And you will find from thirty to forty points of resemblance duly noted in Sr. Puyol y Alonso’s valuable study. But what does it matter if a more microscopic scrutiny reveals a hundred parallelisms? Ruiz proceeds as Shakespeare proceeded after him. He picks up waste scraps of base metal from a dunghill, and by his wonder-working touch transforms them into gold. He breathes life into the ghostly abstractions of the pseudonymous Auvergnat, creates a man and a woman in the stress of irresistible passion, and evokes a dramatic atmosphere. You read Pamphilus de Amore: you find it dull when it is not licentious, and you most often find it both dull and licentious at the same time. Not a solitary character, not a single happy line, not one memorable phrase remains with you to redeem its tedious pruriency. The Archpriest’s two lovers are unforgettable: they are not saints—far from it!—but they are human in their weakness, and in their downfall they are the sympathetic victims of disaster. And the vitality of the other personage in this concentrated narrative of illicit love is proved by its persistence in literature. A feminine Tartufe, with a dangerous subtlety and perverse enjoyment of immorality for its own sake, Trotaconventos is the ancestress of Celestina, of Regnier’s Macette, and of the hideous old nurse in Romeo and Juliet. Turn to the end of the Libro de buen amor, and observe the predatory figure of Don Furón: he, too, is unforgettable as the model of the ravenous fine gentleman who condescended to share Lazarillo’s plate of trotters. What matter if the Archpriest lays hands on a fableau, or a conte, or a wearisome piece of lubricity ‘veiled in the obscurity of a learned language’? What matter if he pilfers from the Libro de Alixandre, or steals an idea from the Roman de la Rose? He makes his finds his own by right of conquest, like Catullus or Virgil before him, like Shakespeare and Molière after him.

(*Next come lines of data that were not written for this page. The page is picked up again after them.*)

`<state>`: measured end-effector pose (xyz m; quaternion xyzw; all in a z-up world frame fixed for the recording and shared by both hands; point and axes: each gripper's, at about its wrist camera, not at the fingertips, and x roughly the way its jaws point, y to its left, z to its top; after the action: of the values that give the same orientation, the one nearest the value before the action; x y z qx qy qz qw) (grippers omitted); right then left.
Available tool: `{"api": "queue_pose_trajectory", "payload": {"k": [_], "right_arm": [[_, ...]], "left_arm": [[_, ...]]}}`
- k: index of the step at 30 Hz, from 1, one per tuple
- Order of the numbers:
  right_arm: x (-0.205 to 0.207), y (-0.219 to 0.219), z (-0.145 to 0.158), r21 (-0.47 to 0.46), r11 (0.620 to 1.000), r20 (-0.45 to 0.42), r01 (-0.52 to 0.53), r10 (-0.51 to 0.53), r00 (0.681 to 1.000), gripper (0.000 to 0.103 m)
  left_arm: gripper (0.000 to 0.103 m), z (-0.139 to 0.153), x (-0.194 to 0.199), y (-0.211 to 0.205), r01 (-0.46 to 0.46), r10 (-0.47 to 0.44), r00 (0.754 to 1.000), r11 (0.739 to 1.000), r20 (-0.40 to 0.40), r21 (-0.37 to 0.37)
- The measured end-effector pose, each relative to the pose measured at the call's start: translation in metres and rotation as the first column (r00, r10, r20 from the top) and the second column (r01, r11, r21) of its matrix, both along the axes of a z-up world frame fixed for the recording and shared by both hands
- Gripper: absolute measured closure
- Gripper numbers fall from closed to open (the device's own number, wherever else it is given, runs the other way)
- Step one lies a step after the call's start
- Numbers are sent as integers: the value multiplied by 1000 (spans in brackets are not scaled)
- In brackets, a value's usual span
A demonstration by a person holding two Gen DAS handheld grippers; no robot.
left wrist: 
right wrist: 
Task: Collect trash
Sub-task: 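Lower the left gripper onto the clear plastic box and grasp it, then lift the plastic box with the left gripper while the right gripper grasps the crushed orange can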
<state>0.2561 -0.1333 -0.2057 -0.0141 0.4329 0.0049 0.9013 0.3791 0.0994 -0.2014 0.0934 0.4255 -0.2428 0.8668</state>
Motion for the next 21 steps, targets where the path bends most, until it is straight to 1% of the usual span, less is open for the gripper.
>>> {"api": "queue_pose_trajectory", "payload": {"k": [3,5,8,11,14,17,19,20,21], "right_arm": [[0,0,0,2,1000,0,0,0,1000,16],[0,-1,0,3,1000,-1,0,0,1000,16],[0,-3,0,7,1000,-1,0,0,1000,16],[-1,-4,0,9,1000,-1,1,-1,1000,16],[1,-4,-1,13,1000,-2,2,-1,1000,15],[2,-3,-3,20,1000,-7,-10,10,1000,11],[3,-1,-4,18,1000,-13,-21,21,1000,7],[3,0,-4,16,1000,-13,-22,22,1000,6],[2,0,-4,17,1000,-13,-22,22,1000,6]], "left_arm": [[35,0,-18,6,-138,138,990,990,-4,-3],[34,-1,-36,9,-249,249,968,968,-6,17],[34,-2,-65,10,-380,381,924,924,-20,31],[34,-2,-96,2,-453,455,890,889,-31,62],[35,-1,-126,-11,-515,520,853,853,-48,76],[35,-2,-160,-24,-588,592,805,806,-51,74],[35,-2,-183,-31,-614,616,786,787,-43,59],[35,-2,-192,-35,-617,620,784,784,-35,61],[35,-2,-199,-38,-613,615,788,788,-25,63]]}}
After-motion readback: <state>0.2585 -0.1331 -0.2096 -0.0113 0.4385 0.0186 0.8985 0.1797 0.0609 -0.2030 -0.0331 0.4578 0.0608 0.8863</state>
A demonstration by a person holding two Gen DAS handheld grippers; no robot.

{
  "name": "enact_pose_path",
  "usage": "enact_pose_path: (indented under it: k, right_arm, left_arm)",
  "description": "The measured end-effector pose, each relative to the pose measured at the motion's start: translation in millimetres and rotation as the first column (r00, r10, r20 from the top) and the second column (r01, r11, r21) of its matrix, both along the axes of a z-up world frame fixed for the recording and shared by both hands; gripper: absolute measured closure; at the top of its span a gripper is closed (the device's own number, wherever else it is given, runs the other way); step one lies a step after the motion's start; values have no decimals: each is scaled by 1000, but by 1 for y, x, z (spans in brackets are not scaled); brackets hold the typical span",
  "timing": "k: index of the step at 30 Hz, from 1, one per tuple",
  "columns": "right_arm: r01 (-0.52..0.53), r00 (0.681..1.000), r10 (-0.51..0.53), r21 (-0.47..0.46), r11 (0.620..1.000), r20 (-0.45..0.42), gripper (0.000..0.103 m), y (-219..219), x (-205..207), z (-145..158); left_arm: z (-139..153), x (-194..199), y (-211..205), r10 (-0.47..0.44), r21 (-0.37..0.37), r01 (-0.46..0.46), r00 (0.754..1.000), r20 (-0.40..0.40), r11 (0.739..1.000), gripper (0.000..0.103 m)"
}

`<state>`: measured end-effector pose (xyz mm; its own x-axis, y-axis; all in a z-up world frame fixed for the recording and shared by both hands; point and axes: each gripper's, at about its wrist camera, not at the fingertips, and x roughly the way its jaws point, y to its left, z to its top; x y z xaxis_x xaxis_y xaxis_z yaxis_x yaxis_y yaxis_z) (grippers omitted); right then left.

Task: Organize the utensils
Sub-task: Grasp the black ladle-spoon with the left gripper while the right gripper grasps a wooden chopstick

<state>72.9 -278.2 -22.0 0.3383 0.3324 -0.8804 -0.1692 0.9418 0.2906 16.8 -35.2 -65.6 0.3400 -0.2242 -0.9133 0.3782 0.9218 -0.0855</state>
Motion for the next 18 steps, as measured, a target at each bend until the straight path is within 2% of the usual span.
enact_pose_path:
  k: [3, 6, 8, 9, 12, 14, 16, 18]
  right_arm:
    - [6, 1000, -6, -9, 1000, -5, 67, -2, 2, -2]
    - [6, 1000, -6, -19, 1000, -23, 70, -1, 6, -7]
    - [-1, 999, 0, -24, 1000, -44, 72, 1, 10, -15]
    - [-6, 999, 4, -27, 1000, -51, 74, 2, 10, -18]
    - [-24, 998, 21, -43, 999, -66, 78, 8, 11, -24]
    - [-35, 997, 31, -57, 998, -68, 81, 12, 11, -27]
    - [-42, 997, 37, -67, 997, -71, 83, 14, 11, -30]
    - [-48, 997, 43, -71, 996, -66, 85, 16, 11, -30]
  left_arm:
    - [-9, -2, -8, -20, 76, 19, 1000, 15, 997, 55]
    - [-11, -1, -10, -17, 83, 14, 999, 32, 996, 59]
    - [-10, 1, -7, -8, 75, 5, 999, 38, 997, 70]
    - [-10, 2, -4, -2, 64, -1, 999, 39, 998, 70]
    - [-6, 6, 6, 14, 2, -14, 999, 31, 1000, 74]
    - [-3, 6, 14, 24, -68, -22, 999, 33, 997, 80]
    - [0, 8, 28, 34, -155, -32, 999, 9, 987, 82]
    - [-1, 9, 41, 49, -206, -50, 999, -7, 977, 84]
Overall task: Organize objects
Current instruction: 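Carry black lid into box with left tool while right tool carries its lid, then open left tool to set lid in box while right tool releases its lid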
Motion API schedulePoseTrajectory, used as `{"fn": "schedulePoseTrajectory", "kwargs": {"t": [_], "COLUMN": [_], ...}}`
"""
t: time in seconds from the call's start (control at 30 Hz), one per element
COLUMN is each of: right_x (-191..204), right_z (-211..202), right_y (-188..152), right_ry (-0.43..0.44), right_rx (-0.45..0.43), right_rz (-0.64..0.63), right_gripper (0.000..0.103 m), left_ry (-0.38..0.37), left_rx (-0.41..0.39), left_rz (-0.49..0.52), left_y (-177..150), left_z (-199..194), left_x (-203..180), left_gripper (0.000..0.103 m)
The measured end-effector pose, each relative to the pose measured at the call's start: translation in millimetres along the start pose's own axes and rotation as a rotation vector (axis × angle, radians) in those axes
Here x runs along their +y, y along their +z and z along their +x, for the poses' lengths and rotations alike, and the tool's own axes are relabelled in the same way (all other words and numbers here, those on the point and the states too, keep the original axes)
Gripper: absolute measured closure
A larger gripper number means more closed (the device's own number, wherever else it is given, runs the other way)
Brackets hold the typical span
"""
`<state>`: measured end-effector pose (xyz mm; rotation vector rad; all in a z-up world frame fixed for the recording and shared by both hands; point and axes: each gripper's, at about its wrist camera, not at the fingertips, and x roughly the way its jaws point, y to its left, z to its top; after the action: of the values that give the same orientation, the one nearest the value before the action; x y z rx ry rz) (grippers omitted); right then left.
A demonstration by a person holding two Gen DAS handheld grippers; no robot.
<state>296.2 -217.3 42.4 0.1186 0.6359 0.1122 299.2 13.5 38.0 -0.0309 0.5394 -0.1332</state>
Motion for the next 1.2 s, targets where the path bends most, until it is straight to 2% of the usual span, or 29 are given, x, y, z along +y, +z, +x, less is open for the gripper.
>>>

The sedentary historian, like a housemaid, dearly loves a red coat, and tells us far more than we care to know of arms and the men, drums and trumpets, and the frippery of war. Juan Ruiz gives us something better: a tableau of society in Spain during the picturesque, tumultuous reigns of Alfonso XI. and Peter the Cruel. While other writers sought their material in monastic libraries, he was content with joyous observation in inns, and booths, and shady places. He mingled with the general crowd, having his preferences, but few exclusions. He does not, indeed, seem to have loved Jews—pueblo de perdiçion—but his heart went out with a bound to their wives and daughters. For Jewish and Moorish dancing-girls he wrote countless songs—not preserved, unfortunately—to be accompanied by Moorish music. So, also, he composed ditties to be sung by blind men, by roystering students, by vagrant picaroons, and other birds of night. He records these artistic exploits with an air of frank self-satisfaction:—

Despues fise muchas cantigas de dança e troteras,

para judias e moras e para entenderas,

para en jnstrumentos de comunales maneras:

el cantar que non sabes, oylo acantaderas.

Cantares fis algunos de los que disen los siegos

e para escolares que andan nochernjegos

e para muchos otros por puertas andariegos,

caçurros e de bulrras, non cabrian en dyes priegos.